Exercise brief. Each line of the data below either holds "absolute" or does not. Report how many do, and only that.
[Opening Source data section]
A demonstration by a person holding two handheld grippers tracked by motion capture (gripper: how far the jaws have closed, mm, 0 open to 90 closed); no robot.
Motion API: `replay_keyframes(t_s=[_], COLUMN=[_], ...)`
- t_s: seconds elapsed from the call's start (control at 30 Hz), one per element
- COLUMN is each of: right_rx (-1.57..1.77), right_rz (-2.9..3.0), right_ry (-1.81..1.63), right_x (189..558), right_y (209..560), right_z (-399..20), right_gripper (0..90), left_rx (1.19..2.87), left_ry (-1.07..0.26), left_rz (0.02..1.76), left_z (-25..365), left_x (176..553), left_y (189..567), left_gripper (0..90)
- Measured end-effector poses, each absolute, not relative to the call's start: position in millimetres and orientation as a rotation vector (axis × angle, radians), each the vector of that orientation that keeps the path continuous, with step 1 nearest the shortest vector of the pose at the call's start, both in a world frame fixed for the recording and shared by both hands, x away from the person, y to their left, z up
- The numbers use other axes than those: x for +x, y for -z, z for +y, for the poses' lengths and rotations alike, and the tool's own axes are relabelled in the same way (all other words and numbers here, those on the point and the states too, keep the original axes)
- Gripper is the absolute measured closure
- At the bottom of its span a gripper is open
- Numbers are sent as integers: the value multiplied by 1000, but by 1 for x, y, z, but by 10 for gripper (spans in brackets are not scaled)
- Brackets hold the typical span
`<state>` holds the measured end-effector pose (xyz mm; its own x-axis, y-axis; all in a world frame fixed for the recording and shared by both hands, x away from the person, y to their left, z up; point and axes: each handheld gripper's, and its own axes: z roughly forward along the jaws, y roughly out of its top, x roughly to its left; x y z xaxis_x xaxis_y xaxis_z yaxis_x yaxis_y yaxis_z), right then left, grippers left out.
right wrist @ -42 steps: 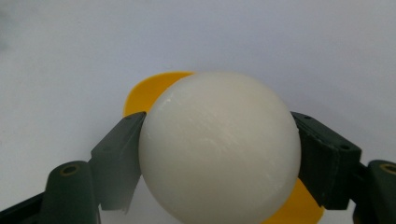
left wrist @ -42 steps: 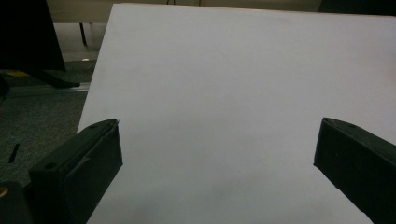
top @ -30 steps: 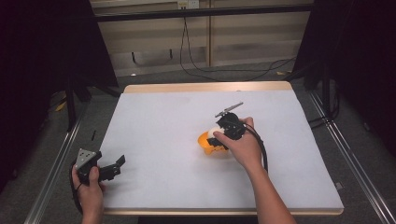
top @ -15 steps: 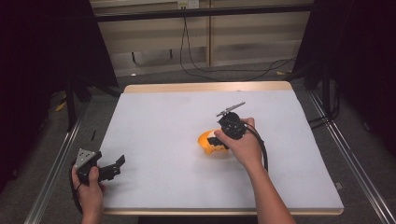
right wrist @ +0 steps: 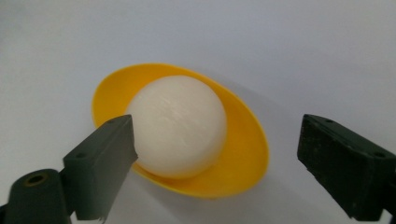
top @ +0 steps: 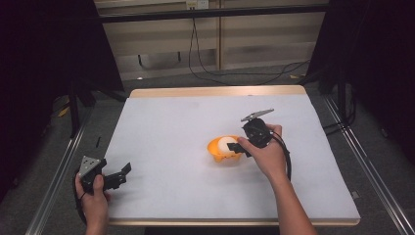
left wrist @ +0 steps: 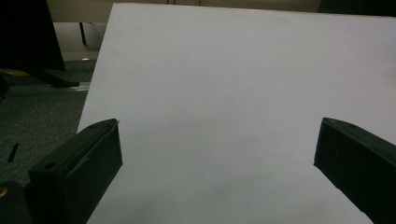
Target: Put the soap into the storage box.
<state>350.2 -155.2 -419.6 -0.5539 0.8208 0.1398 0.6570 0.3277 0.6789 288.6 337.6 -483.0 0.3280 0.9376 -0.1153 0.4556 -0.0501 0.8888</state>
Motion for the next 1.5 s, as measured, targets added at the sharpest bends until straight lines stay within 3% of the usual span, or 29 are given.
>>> replay_keyframes(t_s=[0.43, 1.5], right_rx=[1387, 1564], right_rz=[2273, 2142], right_ry=[-1062, -990], right_x=[331, 291], right_y=[426, 453], right_z=[-196, -283], right_gripper=[8, 4], left_rx=[1666, 1669], left_ry=[-651, -656], left_rz=[1268, 1265], left_z=[338, 337], left_x=[289, 288], left_y=[483, 483], left_gripper=[8, 9])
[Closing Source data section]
Result of this exercise. 2